▶ _Assigned task_: A single number is required: the count of lines in the records below that contain the word "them".

▶ _Available data_:
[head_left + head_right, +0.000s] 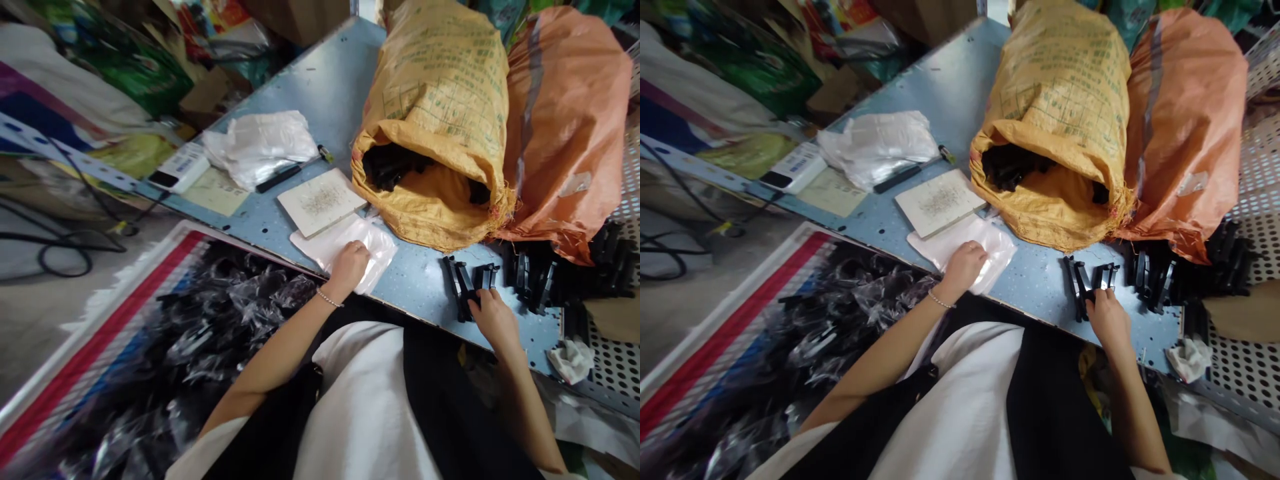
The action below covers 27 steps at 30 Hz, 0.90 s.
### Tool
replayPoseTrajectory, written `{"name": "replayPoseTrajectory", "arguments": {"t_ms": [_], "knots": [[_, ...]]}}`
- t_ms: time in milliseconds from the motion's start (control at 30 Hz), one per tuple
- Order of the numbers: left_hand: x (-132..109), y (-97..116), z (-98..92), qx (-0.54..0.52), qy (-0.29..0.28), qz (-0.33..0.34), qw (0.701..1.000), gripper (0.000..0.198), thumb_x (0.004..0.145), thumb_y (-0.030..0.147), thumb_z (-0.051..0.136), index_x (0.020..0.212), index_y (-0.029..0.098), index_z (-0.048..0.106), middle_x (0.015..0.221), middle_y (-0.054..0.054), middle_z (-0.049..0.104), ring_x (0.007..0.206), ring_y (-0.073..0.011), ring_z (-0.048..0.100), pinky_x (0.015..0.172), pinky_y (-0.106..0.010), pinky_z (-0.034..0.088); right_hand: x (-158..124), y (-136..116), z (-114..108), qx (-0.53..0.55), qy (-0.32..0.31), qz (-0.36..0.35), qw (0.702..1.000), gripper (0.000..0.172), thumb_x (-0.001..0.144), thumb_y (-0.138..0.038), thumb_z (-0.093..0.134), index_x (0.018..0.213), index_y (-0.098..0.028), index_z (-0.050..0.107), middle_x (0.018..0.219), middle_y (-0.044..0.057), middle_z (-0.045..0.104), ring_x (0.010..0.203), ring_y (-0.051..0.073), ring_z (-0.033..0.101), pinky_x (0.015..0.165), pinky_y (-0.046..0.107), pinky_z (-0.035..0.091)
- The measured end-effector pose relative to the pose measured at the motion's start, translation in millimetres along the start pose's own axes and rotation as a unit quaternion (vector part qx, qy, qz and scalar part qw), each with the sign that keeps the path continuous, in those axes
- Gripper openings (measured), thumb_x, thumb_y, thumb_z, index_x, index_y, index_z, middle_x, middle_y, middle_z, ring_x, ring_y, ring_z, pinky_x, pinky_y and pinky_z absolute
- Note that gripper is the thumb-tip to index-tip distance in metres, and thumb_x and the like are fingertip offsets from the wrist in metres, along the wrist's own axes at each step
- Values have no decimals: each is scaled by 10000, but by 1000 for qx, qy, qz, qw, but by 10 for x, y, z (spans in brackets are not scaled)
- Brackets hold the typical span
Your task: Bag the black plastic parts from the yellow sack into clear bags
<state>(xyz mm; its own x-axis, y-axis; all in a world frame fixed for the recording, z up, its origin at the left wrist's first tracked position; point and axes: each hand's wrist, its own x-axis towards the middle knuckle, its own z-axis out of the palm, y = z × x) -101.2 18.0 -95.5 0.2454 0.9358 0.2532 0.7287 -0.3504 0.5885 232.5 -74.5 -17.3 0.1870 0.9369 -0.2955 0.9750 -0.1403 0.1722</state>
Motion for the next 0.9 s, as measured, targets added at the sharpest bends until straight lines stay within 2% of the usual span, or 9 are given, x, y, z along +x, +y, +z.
{"name": "replayPoseTrajectory", "arguments": {"t_ms": [200, 333, 400, 467, 533, 600, 800, 833, 900], "knots": [[148, -276, -239, -190, -64, -158, 967, 179, 806, 319, 666, 698, 177, 655, 731, -10, 662, 711, -156, 609, 705, -277, 480, 57, 3, 73, 33, 1, -19, 999, 254, 955, -306, 506, 1128, -161, 622, 1104, 145, 615, 933, 257, 638, 674, 311, 433], [141, -272, -239, -271, -64, -211, 937, 136, 734, 294, 688, 779, 166, 671, 748, -19, 706, 706, -163, 643, 682, -269, 489, 163, -70, 51, 280, -15, -57, 958, 244, 899, -360, 561, 1001, -163, 663, 945, 95, 641, 789, 206, 618, 655, 294, 444], [116, -243, -206, -289, -38, -218, 931, 144, 738, 276, 676, 823, 164, 646, 742, -14, 704, 692, -160, 654, 657, -261, 500, 188, -242, 76, 486, -99, -88, 864, 302, 858, -455, 610, 928, -166, 664, 801, 47, 626, 667, 168, 577, 593, 275, 446], [92, -215, -184, -270, -17, -198, 942, 93, 785, 228, 608, 848, 166, 638, 772, -20, 716, 719, -160, 671, 685, -272, 523, 191, -529, 146, 651, -222, -98, 719, 355, 794, -523, 678, 825, -171, 650, 671, 4, 576, 545, 127, 505, 503, 249, 420], [77, -204, -188, -217, -10, -151, 964, 151, 830, 166, 524, 876, 170, 668, 870, -44, 744, 821, -171, 691, 792, -311, 546, 190, -876, 245, 740, -332, -89, 578, 364, 736, -518, 743, 741, -172, 630, 606, -16, 531, 474, 89, 422, 425, 212, 365], [65, -214, -220, -156, -5, -88, 984, 254, 869, 133, 467, 949, 172, 704, 1005, -71, 754, 952, -191, 687, 914, -368, 539, 199, -1192, 342, 770, -412, -76, 481, 340, 729, -481, 762, 763, -163, 646, 645, -2, 554, 466, 63, 353, 373, 174, 297], [-114, -85, -314, -83, 19, 68, 994, 414, 972, 125, 361, 1294, 171, 618, 1315, -118, 650, 1190, -211, 612, 1050, -445, 501, 273, -1566, 480, 799, -504, -50, 323, 300, 816, -411, 670, 967, -152, 661, 798, 29, 569, 538, 73, 285, 333, 113, 240], [-175, -2, -308, -94, 19, 95, 991, 437, 976, 112, 350, 1335, 187, 589, 1330, -117, 639, 1207, -203, 605, 1051, -434, 504, 286, -1580, 488, 806, -493, -51, 323, 293, 831, -409, 647, 980, -157, 656, 799, 28, 557, 547, 80, 290, 336, 117, 249], [-308, 198, -280, -136, 21, 151, 979, 482, 979, 90, 354, 1410, 231, 518, 1340, -107, 629, 1222, -181, 598, 1043, -395, 517, 306, -1603, 497, 826, -424, -51, 367, 255, 822, -416, 635, 912, -177, 640, 755, 14, 529, 548, 91, 299, 344, 137, 259]]}}
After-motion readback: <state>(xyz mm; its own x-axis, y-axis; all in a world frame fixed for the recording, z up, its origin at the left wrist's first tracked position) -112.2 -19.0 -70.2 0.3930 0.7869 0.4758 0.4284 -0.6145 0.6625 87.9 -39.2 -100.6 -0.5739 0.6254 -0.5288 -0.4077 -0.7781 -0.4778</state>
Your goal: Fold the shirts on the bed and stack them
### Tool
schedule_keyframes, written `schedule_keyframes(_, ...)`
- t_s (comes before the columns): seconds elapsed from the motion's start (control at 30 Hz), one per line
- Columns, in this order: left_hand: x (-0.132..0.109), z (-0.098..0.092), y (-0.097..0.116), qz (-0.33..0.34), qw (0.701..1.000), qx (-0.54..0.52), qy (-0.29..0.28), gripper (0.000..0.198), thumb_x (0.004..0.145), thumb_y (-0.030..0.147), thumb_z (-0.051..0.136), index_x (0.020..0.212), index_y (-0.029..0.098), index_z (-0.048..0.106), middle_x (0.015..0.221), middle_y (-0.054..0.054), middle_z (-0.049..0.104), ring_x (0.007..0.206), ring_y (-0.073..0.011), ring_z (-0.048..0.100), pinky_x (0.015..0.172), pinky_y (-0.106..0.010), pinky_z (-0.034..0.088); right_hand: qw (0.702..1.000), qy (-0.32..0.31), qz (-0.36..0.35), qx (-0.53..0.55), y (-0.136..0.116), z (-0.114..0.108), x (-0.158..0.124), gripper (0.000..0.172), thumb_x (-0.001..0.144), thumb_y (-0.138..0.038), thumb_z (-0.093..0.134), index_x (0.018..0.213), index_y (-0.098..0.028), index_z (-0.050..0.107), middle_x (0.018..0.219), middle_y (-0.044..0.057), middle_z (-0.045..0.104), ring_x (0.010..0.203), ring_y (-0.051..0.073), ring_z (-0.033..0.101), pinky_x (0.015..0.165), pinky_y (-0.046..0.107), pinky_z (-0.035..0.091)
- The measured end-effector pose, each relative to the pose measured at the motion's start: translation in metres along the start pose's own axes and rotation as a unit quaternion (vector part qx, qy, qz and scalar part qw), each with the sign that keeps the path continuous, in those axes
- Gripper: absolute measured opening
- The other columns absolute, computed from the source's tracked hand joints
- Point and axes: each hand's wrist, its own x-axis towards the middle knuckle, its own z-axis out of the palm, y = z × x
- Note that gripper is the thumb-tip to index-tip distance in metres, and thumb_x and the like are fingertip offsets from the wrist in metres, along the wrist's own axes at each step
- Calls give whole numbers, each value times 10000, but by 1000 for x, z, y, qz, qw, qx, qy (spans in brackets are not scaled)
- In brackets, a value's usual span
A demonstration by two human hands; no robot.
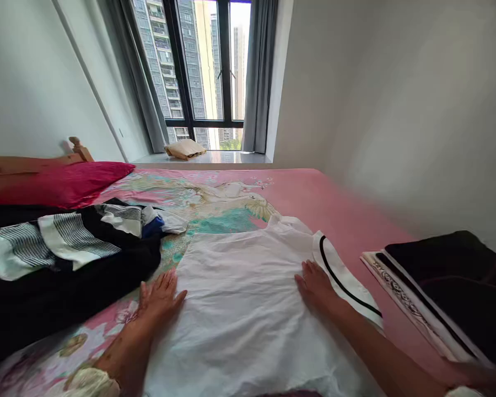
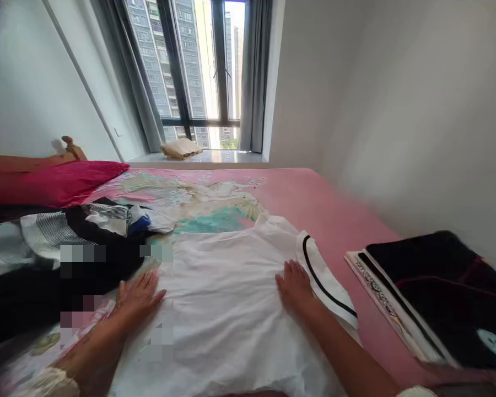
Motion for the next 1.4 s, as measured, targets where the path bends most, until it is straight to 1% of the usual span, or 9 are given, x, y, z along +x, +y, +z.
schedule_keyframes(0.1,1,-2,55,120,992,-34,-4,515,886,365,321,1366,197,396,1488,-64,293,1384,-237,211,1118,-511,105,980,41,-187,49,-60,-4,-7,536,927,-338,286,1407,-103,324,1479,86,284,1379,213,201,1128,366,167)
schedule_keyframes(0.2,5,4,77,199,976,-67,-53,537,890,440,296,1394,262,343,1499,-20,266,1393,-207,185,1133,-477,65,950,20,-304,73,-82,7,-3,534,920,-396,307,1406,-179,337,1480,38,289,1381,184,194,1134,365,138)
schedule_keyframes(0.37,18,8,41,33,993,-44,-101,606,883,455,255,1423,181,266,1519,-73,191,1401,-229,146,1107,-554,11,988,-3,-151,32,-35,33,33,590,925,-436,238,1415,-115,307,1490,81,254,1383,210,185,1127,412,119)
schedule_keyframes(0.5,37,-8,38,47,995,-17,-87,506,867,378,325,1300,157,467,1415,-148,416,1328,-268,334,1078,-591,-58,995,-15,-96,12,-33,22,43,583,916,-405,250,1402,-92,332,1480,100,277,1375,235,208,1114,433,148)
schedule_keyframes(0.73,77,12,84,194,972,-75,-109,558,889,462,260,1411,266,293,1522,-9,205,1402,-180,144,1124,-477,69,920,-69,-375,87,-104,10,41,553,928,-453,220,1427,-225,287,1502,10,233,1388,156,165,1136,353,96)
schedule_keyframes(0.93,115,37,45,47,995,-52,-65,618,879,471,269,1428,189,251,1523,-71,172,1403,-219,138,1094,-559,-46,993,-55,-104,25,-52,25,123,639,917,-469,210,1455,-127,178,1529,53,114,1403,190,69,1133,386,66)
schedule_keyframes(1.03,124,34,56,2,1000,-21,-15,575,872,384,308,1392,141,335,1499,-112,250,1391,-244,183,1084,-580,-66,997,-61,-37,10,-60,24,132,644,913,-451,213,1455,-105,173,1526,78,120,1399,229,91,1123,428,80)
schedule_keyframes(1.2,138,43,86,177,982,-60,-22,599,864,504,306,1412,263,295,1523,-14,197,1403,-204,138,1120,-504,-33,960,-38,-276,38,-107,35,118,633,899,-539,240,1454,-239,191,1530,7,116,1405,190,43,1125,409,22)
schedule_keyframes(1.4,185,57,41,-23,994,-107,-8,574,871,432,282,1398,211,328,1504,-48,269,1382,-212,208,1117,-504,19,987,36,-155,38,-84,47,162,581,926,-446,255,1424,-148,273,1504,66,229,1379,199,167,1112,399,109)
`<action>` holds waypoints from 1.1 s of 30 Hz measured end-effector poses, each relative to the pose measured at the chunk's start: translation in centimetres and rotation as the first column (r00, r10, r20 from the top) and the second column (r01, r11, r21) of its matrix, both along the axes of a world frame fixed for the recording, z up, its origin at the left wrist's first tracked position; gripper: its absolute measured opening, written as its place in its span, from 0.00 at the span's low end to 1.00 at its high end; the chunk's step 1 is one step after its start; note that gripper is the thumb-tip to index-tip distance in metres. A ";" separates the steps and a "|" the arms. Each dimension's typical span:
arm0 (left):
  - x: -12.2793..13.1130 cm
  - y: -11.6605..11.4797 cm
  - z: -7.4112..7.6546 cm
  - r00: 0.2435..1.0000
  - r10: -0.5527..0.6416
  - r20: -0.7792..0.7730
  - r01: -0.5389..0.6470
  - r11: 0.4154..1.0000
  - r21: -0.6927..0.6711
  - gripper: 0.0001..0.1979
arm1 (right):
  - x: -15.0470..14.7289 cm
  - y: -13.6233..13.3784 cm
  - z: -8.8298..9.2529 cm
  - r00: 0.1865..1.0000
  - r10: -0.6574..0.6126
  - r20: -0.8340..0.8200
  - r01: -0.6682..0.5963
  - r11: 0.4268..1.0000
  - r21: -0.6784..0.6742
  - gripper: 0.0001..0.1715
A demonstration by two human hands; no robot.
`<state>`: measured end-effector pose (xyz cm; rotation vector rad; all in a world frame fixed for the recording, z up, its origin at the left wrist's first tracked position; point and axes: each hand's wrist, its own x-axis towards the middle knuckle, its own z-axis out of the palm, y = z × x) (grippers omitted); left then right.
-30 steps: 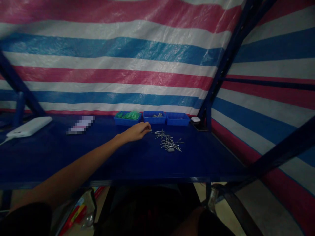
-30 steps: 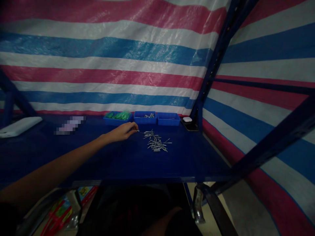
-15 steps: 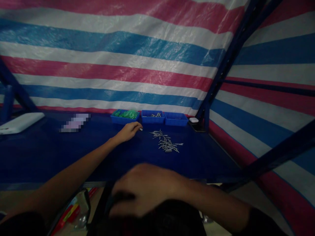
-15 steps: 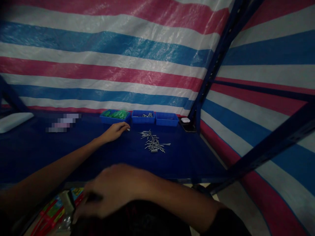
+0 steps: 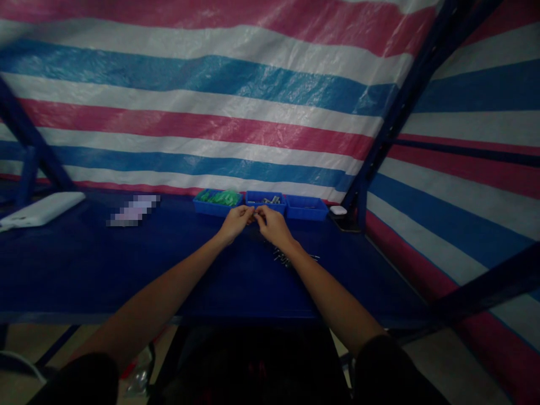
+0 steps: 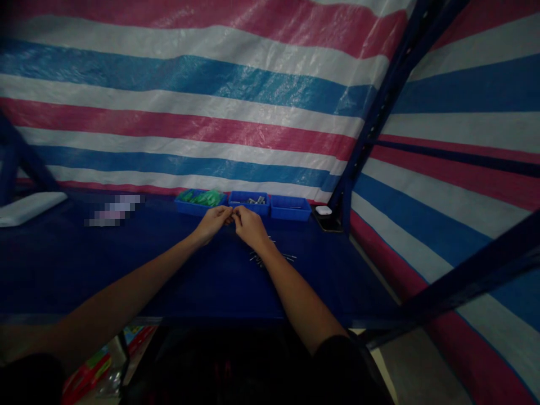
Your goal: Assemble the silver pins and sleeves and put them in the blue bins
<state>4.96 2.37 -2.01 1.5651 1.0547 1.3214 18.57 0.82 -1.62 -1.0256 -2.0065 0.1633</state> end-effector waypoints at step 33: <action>1.5 -4.8 -0.9 0.431 -0.124 -0.894 0.399 0.914 0.066 0.31 | 4.3 -1.3 5.7 0.947 -0.275 0.163 0.265 0.961 0.086 0.31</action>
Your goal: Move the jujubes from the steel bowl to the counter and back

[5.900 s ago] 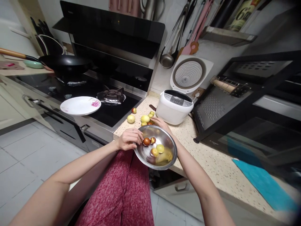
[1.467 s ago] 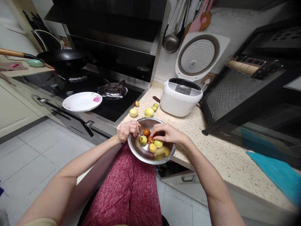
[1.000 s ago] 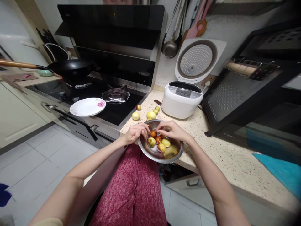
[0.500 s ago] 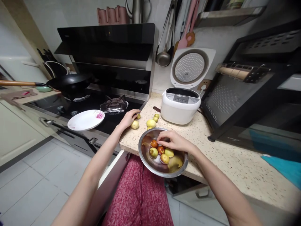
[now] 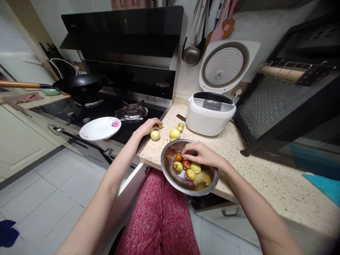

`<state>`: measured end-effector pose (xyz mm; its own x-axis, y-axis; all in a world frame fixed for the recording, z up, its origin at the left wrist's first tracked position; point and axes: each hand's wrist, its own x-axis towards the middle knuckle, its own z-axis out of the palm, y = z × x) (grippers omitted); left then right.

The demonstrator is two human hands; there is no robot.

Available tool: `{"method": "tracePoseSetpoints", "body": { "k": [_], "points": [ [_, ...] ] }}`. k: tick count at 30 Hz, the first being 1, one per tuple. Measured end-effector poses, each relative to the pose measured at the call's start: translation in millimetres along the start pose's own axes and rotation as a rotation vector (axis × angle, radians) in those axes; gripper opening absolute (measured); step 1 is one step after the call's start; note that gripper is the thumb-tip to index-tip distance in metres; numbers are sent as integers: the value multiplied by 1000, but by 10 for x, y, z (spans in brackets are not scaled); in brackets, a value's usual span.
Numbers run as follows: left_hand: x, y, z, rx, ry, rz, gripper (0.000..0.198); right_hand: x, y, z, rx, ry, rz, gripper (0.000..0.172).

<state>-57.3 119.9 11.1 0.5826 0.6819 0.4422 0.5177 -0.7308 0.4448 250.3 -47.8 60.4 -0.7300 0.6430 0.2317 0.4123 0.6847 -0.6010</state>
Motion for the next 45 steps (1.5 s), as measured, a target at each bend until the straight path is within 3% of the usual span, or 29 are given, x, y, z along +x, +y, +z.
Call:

▶ _Response area_: 2